======== INFORMATION PROVIDED

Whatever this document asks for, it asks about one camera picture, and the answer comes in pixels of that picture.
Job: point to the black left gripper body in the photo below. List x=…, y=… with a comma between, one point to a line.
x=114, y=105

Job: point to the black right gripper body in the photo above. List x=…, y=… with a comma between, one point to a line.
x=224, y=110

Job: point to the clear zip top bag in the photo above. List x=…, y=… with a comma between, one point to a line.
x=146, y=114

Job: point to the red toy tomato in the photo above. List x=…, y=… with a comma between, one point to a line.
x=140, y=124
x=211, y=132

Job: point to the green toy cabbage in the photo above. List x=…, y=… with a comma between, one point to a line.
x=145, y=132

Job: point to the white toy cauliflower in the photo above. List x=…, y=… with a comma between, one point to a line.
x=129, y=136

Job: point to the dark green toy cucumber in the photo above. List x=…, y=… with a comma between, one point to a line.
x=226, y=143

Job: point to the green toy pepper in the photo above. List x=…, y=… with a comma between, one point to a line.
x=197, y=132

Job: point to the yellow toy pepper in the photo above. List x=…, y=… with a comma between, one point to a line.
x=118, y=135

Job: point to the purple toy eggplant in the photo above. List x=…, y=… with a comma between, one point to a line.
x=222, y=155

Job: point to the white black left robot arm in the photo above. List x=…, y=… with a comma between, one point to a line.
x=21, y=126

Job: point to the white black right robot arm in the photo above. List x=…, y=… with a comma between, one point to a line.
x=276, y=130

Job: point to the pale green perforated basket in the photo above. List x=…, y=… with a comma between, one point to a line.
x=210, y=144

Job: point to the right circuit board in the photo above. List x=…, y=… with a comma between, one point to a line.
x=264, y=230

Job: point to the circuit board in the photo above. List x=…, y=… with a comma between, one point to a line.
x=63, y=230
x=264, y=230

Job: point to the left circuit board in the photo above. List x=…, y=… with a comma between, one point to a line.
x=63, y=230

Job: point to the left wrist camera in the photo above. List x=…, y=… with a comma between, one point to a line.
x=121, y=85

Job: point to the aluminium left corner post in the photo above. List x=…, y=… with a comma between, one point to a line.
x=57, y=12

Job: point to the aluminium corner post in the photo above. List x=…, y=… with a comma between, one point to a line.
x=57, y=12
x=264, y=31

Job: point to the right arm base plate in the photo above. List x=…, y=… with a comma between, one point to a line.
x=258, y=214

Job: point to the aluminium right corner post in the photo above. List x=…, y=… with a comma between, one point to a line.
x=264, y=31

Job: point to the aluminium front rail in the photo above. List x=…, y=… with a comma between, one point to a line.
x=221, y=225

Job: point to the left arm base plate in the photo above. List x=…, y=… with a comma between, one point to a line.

================

» **EXERCISE**
Write the entries out once more, exactly, without dropping a line.

» **ANSWER TO THIS PROBLEM**
Whatever this document asks for, it asks about one camera picture, and the answer comes in pixels of that picture.
Job: point to the black left gripper body in the photo below. List x=…, y=… with a comma between, one point to a line.
x=114, y=105

Job: point to the black right gripper body in the photo above. List x=…, y=… with a comma between, one point to a line.
x=224, y=110

Job: point to the clear zip top bag in the photo above. List x=…, y=… with a comma between, one point to a line.
x=146, y=114

Job: point to the red toy tomato in the photo above. List x=…, y=… with a comma between, one point to a line.
x=140, y=124
x=211, y=132

Job: point to the green toy cabbage in the photo above. List x=…, y=… with a comma between, one point to a line.
x=145, y=132

Job: point to the white toy cauliflower in the photo above. List x=…, y=… with a comma between, one point to a line.
x=129, y=136

Job: point to the dark green toy cucumber in the photo above. List x=…, y=… with a comma between, one point to a line.
x=226, y=143

Job: point to the green toy pepper in the photo above. List x=…, y=… with a comma between, one point to a line.
x=197, y=132

Job: point to the yellow toy pepper in the photo above. List x=…, y=… with a comma between, one point to a line.
x=118, y=135

Job: point to the purple toy eggplant in the photo above. List x=…, y=… with a comma between, one point to a line.
x=222, y=155

Job: point to the white black left robot arm in the photo above. List x=…, y=… with a comma between, one point to a line.
x=21, y=126

Job: point to the white black right robot arm in the photo above. List x=…, y=… with a comma between, one point to a line.
x=276, y=130

Job: point to the pale green perforated basket in the photo above. List x=…, y=… with a comma between, one point to a line.
x=210, y=144

Job: point to the right circuit board in the photo above. List x=…, y=… with a comma between, one point to a line.
x=264, y=230

Job: point to the circuit board in the photo above. List x=…, y=… with a comma between, one point to a line.
x=63, y=230
x=264, y=230

Job: point to the left circuit board in the photo above. List x=…, y=… with a comma between, one point to a line.
x=63, y=230

Job: point to the left wrist camera in the photo above. List x=…, y=… with a comma between, one point to a line.
x=121, y=85

Job: point to the aluminium left corner post in the photo above. List x=…, y=… with a comma between, one point to a line.
x=57, y=12

Job: point to the aluminium corner post in the photo above. List x=…, y=… with a comma between, one point to a line.
x=57, y=12
x=264, y=31

Job: point to the right arm base plate in the photo above. List x=…, y=… with a comma between, one point to a line.
x=258, y=214

Job: point to the aluminium right corner post in the photo above. List x=…, y=… with a comma between, one point to a line.
x=264, y=31

Job: point to the aluminium front rail in the photo above. List x=…, y=… with a comma between, one point to a line.
x=221, y=225

Job: point to the left arm base plate in the photo above. List x=…, y=… with a comma between, one point to a line.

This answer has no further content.